EXERCISE> The expected answer is a copy of every line in the listing that has the word "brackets".

COLLECTED DATA>
-*-*-
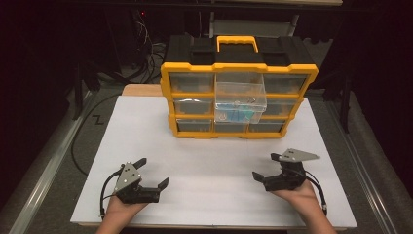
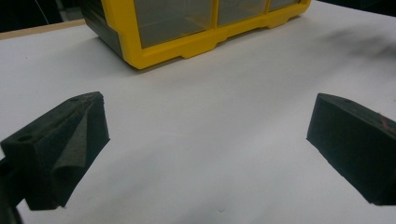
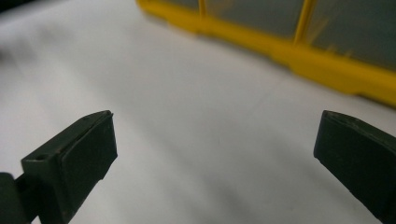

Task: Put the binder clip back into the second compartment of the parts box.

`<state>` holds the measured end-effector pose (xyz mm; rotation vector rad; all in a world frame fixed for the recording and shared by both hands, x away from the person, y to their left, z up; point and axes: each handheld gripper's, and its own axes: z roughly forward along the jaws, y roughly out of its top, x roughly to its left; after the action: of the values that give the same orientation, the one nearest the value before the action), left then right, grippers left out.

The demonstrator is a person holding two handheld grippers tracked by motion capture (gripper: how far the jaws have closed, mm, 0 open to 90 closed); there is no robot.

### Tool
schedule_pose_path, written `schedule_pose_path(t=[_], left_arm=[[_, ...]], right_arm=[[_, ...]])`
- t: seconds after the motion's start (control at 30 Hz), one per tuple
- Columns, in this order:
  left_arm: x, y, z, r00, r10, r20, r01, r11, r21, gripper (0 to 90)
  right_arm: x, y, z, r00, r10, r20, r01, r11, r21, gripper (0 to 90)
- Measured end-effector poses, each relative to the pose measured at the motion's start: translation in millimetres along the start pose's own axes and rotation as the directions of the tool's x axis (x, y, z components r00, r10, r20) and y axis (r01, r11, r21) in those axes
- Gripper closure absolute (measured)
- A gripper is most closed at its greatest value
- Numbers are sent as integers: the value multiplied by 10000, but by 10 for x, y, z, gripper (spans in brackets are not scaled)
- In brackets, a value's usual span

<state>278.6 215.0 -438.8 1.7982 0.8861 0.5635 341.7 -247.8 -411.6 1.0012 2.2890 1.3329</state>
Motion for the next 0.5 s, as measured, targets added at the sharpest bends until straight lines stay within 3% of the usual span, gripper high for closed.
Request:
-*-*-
EXERCISE RESPONSE>
- Numbers are sent as integers: the value multiplied by 10000, but by 10 for x, y, z, gripper (spans in brackets are not scaled)
- In brackets, a value's usual span

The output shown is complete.